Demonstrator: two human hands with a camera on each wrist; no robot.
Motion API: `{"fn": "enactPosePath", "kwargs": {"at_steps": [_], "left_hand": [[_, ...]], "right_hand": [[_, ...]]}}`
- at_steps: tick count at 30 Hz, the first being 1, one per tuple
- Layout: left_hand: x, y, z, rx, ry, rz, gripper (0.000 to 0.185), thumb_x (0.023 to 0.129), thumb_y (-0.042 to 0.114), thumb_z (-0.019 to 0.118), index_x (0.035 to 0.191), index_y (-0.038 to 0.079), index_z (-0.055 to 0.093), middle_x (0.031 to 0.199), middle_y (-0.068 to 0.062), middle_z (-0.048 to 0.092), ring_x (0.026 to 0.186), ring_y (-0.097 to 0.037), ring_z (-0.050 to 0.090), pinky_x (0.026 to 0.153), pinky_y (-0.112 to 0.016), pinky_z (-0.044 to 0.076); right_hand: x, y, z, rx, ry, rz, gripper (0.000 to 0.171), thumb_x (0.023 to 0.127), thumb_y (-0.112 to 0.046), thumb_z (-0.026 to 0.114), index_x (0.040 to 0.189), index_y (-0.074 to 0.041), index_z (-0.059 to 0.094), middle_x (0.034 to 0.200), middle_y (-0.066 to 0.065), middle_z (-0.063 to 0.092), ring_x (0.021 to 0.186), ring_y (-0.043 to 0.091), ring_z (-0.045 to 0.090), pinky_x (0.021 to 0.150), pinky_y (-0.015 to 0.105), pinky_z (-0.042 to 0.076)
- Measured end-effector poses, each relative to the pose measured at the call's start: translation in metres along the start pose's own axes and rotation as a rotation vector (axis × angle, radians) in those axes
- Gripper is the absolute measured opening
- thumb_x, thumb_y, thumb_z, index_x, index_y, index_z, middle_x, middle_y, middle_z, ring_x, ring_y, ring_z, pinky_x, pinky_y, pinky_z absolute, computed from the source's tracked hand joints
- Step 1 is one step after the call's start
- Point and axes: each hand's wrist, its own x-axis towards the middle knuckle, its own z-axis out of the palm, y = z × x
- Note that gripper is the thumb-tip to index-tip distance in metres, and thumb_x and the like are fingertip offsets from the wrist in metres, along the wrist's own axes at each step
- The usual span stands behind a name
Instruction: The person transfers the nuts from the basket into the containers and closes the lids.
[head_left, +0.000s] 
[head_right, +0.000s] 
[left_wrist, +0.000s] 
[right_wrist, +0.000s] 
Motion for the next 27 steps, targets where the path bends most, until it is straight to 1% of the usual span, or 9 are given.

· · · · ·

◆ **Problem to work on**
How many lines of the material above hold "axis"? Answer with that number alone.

◆ **Response box**
2